In his request for more detail and an explanation of the agency's reasoning when drafting the RBC plan, McHenry wrote that as "a matter of fairness and transparency," the public deserves the opportunity to understand the logic behind this "far-reaching" proposal.

The NCUA's proposal would require credit unions to hold capital at 8% of risk-based assets in order to be considered adequately capitalized and 10.5% to be considered well-capitalized. This is in addition to the 6% and 7% leverage ratio requirements to be adequately and well-capitalized. The NCUA would also reserve the right to require credit unions on a case-by-case basis to hold additional capital. The proposal would apply to federally insured "natural person" credit unions with more than $50 million in assets.

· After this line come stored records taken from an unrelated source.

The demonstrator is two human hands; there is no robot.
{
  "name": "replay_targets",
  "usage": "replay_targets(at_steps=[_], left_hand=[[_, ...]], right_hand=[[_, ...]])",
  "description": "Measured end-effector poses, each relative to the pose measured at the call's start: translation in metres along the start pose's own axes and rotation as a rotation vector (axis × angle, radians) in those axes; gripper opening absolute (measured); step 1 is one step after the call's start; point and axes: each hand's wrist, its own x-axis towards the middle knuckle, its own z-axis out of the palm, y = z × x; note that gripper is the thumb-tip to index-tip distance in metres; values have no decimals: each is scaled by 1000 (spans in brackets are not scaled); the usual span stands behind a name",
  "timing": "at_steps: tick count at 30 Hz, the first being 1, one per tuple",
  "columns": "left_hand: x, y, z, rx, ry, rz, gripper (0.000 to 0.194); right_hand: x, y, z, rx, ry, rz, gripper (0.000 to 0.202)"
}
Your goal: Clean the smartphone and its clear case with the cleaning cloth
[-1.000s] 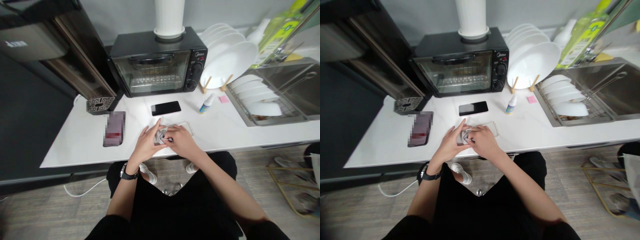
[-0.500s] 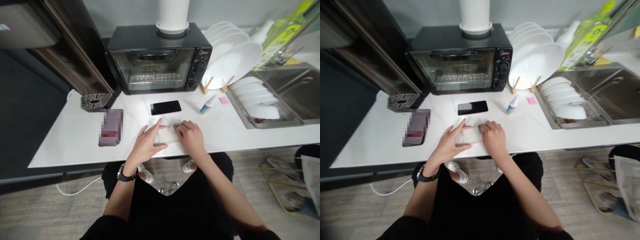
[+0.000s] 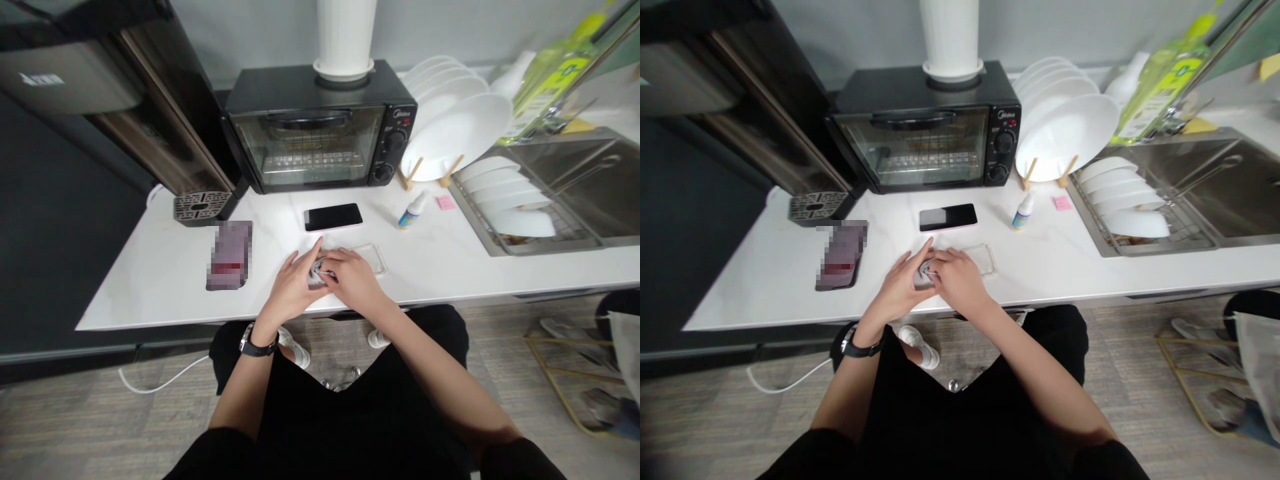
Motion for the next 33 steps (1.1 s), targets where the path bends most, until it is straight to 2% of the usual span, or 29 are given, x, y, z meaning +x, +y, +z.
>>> replay_targets(at_steps=[3, 5, 11, 17, 22, 24, 29, 33], left_hand=[[0, 2, -1, -21, -8, 14, 75], [0, 2, -1, -36, -14, 25, 74], [2, 2, -1, -57, -34, 31, 79], [3, 4, -3, -10, -42, 41, 74], [3, 4, -3, -51, -50, 40, 74], [3, 2, -3, -61, -52, 43, 75], [3, -3, -2, -40, -50, 9, 73], [1, -5, -2, -41, -44, 9, 76]], right_hand=[[-7, 8, -10, -5, -92, -36, 13], [-15, 19, -18, -60, -130, -5, 14], [-39, 53, -36, -361, -14, 289, 18], [-45, 54, -32, -405, 26, 332, 16], [-32, 47, -21, -440, 116, 428, 18], [-21, 36, -13, -385, 115, 374, 17], [7, 0, 6, -126, 4, 41, 12], [10, -6, 8, -65, -7, 36, 10]])
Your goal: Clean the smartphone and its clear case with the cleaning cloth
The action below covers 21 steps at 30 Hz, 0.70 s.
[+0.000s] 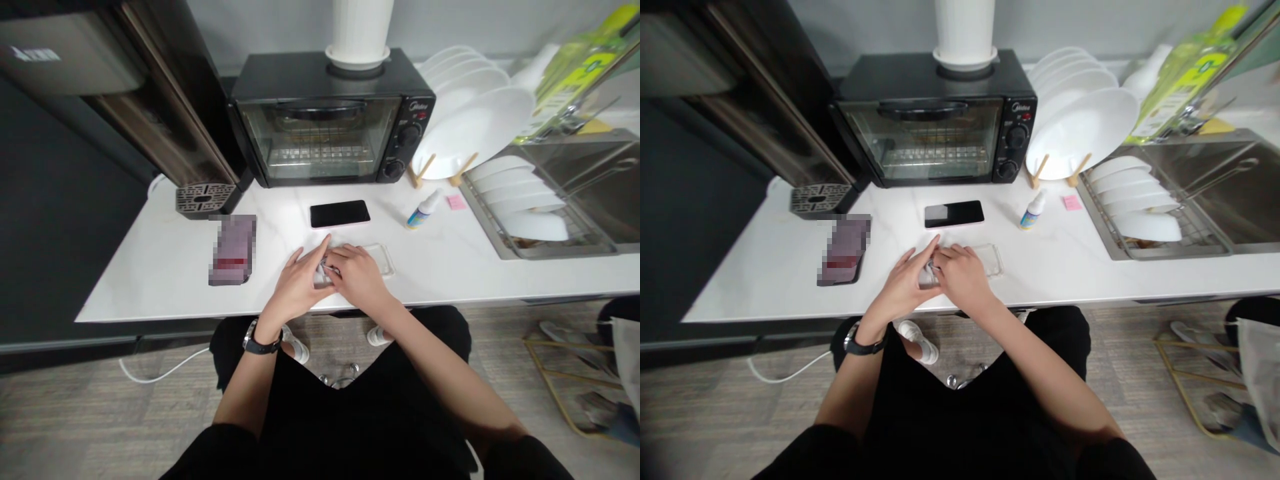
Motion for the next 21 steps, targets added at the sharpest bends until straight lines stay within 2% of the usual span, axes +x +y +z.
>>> replay_targets(at_steps=[5, 11, 14, 18, 21], left_hand=[[-1, 3, -1, 25, 11, -26, 71], [0, 6, 0, 11, 5, 20, 75], [2, 7, 0, -3, -13, 30, 77], [3, 9, 0, -17, -15, 29, 78], [4, 10, 0, -10, -11, 25, 77]], right_hand=[[-3, 7, -4, 70, -2, -15, 10], [-13, 17, -10, 134, -63, -34, 10], [-25, 34, -19, 66, -61, 39, 11], [-44, 62, -32, -146, 29, 232, 13], [-53, 70, -37, -240, 45, 292, 14]])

The agency response, signed by Chair Debbie Matz, includes a Summary Table of Changes in Risk Weights that flows over six pages. It names almost 40 asset categories and states the current risk weights inferred under the NCUA's net worth rules, those of the Federal Deposit Insurance Corp.'s rule for banks,  and the risk weights under the NCUA's proposal.  At the end of each asset line is the agency's rationale for risk weighting under the proposal.

The NCUA chair's letter--six pages even without the risk-weight charts--said the rationale behind the RBC plan overall is to require that credit unions with a higher appetite risk hold enough capital to match that risk. That requirement, Matz wrote, is intended to protect the National Credit Union Share Insurance Fund and the whole credit union system from losses.

Other areas covered in Matz's letter include the agency's view of the cost to credit unions in terms of maintaining a capital buffer, a cost-benefit analysis of the proposal, and an explanation of the extent to which NCUA examiners would be empowered to assess and make capital recommendations to credit unions that might deviate from the new RBC standards.

The NCUA, through a series of three Listening Sessions and other public statements, has made it clear its RBC proposal will be revised before a final rule is approved. One point of change--highlighted as a concern by McHenry in his letter and by many others--is that an implementation period will be longer than the currently proposed 18 months.

The Credit Union National Association, also a proponent of that change, has thanked the NCUA for its willingness to address problems within the current proposal. However, CUNA has also expressed concerns that the changes the agency is contemplating be significant enough to bring the kind of improvements credit unions need in a final regulation.